• _YOUR INSTRUCTIONS_
Return the full listing character for character, without its pictures.

***** INFORMATION SUPPLIED

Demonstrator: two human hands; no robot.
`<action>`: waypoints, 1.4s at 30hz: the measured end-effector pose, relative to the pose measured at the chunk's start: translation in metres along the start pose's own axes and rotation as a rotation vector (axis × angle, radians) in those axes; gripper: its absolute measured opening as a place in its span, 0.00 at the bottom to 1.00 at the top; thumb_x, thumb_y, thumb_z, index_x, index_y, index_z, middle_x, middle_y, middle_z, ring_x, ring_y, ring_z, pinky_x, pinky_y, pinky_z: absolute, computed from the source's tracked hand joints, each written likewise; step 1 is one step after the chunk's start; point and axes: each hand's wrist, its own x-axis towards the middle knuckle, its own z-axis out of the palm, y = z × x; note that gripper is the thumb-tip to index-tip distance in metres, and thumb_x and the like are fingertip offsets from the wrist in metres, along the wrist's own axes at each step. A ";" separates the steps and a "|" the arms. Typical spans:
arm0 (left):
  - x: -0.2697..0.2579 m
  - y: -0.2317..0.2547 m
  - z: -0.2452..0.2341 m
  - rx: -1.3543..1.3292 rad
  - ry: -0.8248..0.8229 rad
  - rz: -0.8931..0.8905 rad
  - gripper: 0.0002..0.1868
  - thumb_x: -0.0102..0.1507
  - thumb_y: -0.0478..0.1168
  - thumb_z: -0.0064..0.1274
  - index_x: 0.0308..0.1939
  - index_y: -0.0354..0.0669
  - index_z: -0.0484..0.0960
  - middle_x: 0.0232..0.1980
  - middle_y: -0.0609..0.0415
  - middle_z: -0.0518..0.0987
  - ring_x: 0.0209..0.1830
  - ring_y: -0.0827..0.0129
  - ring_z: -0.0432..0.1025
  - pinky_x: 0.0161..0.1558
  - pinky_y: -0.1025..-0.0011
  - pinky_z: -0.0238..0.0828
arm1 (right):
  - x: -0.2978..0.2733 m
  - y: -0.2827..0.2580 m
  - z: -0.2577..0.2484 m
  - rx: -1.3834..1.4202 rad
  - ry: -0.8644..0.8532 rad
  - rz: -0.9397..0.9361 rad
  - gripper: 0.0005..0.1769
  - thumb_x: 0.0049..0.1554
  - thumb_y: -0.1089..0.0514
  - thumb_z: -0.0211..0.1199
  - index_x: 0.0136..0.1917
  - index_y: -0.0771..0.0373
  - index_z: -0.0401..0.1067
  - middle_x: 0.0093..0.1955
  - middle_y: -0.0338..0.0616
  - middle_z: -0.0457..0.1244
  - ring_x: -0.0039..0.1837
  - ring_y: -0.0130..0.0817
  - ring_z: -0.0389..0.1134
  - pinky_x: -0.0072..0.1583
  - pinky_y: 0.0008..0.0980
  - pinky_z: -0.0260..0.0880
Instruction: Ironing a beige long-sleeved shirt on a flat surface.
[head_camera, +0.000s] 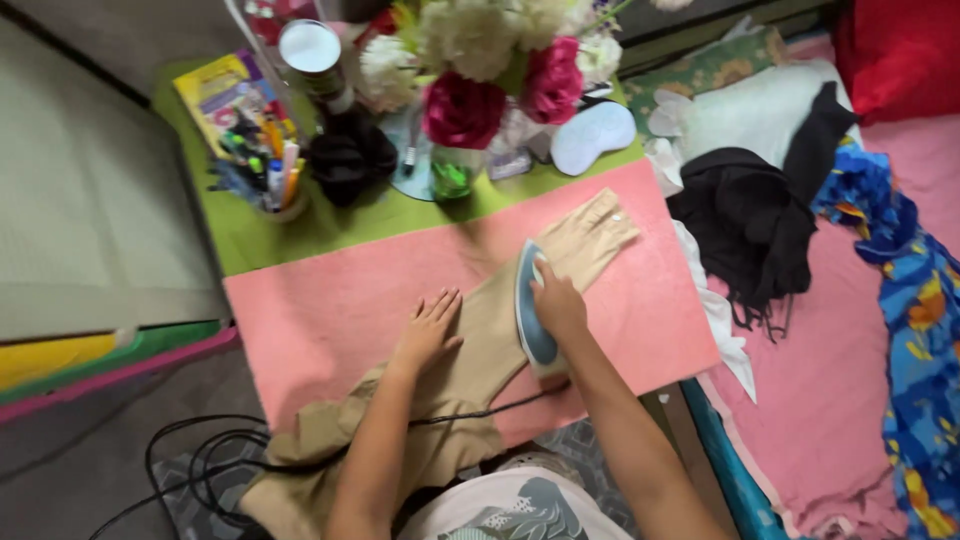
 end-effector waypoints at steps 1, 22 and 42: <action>-0.006 -0.011 -0.001 0.003 0.007 -0.013 0.48 0.59 0.56 0.57 0.78 0.47 0.53 0.81 0.53 0.54 0.80 0.59 0.49 0.75 0.47 0.42 | -0.013 0.002 0.009 0.000 -0.003 -0.014 0.28 0.63 0.44 0.55 0.75 0.41 0.60 0.53 0.67 0.65 0.53 0.65 0.70 0.54 0.57 0.71; -0.146 -0.099 0.008 -0.286 -0.077 -0.697 0.24 0.51 0.52 0.71 0.43 0.42 0.83 0.45 0.41 0.83 0.47 0.46 0.77 0.48 0.53 0.73 | -0.057 -0.057 0.027 -0.015 -0.037 -0.017 0.27 0.64 0.44 0.53 0.75 0.45 0.60 0.53 0.68 0.66 0.54 0.67 0.69 0.55 0.59 0.69; -0.145 -0.132 0.041 -0.428 0.004 -0.391 0.18 0.56 0.51 0.63 0.37 0.39 0.87 0.45 0.38 0.79 0.50 0.46 0.73 0.54 0.56 0.71 | -0.110 -0.072 0.082 -0.007 -0.186 -0.255 0.27 0.63 0.50 0.54 0.75 0.51 0.60 0.50 0.69 0.67 0.51 0.67 0.69 0.53 0.61 0.68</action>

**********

• _RESULT OF THIS TASK_
Demonstrator: two human hands; no robot.
`<action>`: waypoints, 1.4s at 30hz: the measured end-effector pose, relative to the pose measured at the chunk's start: translation in metres along the start pose's own axes and rotation as a rotation vector (axis × angle, radians) in those axes; gripper: its absolute measured opening as a place in its span, 0.00 at the bottom to 1.00 at the top; thumb_x, thumb_y, thumb_z, index_x, index_y, index_z, middle_x, middle_y, middle_z, ring_x, ring_y, ring_z, pinky_x, pinky_y, pinky_z: absolute, computed from the source's tracked hand joints, each written likewise; step 1 is one step after the chunk's start; point and axes: each hand's wrist, its own x-axis towards the middle knuckle, its own z-axis out of the palm, y = z × x; note that gripper is the thumb-tip to index-tip distance in metres, and thumb_x and the like are fingertip offsets from the wrist in metres, along the wrist's own axes at each step. A ";" separates the steps and a "|" the arms. Typical spans:
arm0 (left):
  - x: -0.2697..0.2579 m
  - y: -0.2317..0.2547 m
  - z: -0.2452..0.2341 m
  - rx: -1.3543..1.3292 rad
  - ry: -0.8248..0.8229 rad
  - rz: -0.8931..0.8905 rad
  - gripper: 0.0002..0.1868
  - thumb_x: -0.0102..0.1507
  - thumb_y: -0.0478..0.1168
  - thumb_z: -0.0064..0.1274
  - index_x: 0.0308..0.1939
  - index_y: -0.0354..0.0669
  - index_z: -0.0484..0.0960
  - middle_x: 0.0232..0.1980
  - middle_y: -0.0609..0.0415
  - middle_z: -0.0518..0.0987
  - ring_x: 0.0209..0.1830
  - ring_y: -0.0827..0.0129
  - ring_z: -0.0432..0.1025
  - pinky_x: 0.0161..0.1558
  - pinky_y: -0.1025..-0.0011
  - pinky_z: -0.0238..0.0828
arm1 (right):
  - x: -0.2978..0.2733 m
  - y: -0.2827..0.2580 m
  - z: -0.2577..0.2484 m
  - rx: -1.3834..1.4202 rad
  - ry: -0.8644..0.8532 rad
  - rz: -0.9397..0.9361 rad
  - gripper: 0.0005..0.1769
  - thumb_x: 0.0049..0.1554
  - thumb_y: -0.1089..0.0514
  - thumb_z: -0.0211..0.1199
  - index_x: 0.0136..0.1917
  - index_y: -0.0771..0.0373
  - index_z: -0.0401..0.1067
  - middle_x: 0.0093..0.1955
  - middle_y: -0.0338..0.0616
  - middle_z: -0.0457..0.1244
  - ring_x: -0.0039..0.1837
  - ring_y: -0.0130..0.0817
  - ring_z: -0.0389..0.1134
  - pinky_x: -0.0072..0.1583
  - pinky_y: 0.0008..0.0980
  - pinky_z: -0.0260..0.0880
Instruction: Ironing a beige long-sleeved shirt on a flat surface.
[head_camera, +0.000s] 
 end-effector waypoints at steps 1, 22 and 42: <action>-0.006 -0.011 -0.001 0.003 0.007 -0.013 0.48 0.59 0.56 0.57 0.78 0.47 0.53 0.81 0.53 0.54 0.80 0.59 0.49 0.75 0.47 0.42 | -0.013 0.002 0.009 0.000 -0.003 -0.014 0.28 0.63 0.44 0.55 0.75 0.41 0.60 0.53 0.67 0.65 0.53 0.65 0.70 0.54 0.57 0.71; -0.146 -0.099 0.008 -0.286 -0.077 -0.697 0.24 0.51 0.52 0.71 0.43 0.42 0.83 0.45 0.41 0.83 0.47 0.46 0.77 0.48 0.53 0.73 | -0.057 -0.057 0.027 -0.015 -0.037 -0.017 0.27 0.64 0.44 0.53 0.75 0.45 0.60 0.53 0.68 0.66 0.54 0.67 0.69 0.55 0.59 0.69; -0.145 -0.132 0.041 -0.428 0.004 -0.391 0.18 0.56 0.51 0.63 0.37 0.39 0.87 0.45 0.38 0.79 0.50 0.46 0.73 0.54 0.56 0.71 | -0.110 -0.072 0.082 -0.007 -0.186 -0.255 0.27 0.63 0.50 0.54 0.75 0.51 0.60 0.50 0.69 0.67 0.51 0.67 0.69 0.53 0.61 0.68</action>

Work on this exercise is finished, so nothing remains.